Listening to the groundlings’ conversations upstairs had netted a little more information. Ardan was more powerful than Moon had thought, and everyone there had been afraid of him, hating him, or courting him, or a combination of all three. Moon would have thought a magister’s business was to make magic, but Ardan seemed intimately concerned with the working of the city and its trade concerns.
After a time, he heard the others stop moving around. Various doors shut. He hadn’t noticed earlier how dead the tower was to sound; he could be the only one alive in it. He thought of the colony tree, how despite its size you could feel it move and breathe and rustle, sense the faint presence of all the smaller lives inside it. Stop it, he told himself, annoyed. He refused to be sick with longing for a place he had barely spent two nights in.
Sometime later, out in the foyer, the heavy door to the stairwell opened, someone walked through, and the door was closed and locked again. Quiet footsteps moved away down the hall. That was the guard who patrolled the public rooms on this level. There had been no click of a key, so another guard in the stairwell had unlocked and locked the door for him. But Moon wasn’t planning to use the stairs.
Moon listened to the guard make several slow circuits of the level. Finally the man’s steps returned to the stairwell door, there was a quiet knock, and the door opened and closed again. Presumably the guard wouldn’t return for a while. Moon shoved off the bed and reached the door. He eased it open silently, stepped into the corridor, and pulled it shut behind him. The corridor lights had been turned down until they gave off only a dim light and a faint trace of mist. Shifting in a blur of motion, he bounded down the corridor. He kept his claws carefully sheathed so they wouldn’t click against the tile and betray him.
The first thing he did was rapidly search the rest of this level. He found two other corridors, both with closed doors. By the sound of breathing, only three rooms were occupied. He couldn’t tell which two held Negal and Orlis, but a low whispered conversation marked the one with Esom and Karsis.

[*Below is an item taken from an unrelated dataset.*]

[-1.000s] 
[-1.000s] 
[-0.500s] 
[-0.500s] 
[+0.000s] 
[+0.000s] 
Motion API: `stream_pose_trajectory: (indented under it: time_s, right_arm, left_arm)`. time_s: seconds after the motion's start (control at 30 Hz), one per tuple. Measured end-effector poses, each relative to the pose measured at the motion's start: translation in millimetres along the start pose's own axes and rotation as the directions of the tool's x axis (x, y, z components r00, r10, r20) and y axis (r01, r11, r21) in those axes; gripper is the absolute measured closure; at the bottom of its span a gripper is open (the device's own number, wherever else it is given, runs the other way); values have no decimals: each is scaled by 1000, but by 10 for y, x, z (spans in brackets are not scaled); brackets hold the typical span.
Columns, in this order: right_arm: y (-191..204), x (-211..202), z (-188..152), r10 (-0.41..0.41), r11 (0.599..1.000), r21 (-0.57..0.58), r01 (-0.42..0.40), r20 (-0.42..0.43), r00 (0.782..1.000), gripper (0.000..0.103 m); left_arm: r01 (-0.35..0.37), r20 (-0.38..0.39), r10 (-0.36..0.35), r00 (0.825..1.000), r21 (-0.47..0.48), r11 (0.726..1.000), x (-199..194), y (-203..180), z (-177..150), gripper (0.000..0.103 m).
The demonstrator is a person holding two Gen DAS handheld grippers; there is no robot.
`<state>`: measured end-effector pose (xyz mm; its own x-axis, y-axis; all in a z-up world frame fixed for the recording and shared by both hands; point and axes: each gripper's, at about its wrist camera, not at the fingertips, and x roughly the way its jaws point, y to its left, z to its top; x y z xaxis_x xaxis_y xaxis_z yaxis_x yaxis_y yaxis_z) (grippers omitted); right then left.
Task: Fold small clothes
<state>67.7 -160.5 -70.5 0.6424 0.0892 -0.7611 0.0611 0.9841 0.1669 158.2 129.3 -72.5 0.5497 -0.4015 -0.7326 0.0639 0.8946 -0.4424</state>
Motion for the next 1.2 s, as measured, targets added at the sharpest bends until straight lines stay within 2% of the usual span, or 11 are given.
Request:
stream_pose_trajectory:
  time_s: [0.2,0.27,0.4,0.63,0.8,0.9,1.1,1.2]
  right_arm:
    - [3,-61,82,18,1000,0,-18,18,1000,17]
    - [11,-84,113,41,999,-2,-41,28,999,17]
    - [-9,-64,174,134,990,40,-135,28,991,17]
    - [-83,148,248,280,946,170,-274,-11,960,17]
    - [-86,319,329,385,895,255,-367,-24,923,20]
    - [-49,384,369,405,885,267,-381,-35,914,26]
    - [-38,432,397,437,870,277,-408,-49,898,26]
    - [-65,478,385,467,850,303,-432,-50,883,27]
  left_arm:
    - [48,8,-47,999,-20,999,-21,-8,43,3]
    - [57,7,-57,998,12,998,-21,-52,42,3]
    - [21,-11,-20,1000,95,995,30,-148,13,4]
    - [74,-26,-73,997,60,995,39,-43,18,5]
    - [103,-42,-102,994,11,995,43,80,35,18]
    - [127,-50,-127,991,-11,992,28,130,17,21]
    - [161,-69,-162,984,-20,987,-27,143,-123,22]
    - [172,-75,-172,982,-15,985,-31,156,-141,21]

There were two other open sitting areas, and a larger room with a cold bathing pool, but no other doorways to the stairwell, and no windows.
He whipped back through the door into the big common room. The vapor-lights here were still bright, lighting the empty room and making him feel exposed to the entire tower. Ignoring the sensation, he went to the hearth, stepped over the rim, hooked his claws into the mortar between the sooty stones, and wriggled up into the chimney.
Climbing the dark shaft, he peered upward. His eyes adjusted quickly, but there wasn’t much to see. The chimney wasn’t straight and shunted sideways at intervals to work its way up through the tower. He passed openings for several other connected shafts, too narrow for even a slender Raksura to climb down. At least it was a sign that all the hearths in this side of the tower connected to this central shaft.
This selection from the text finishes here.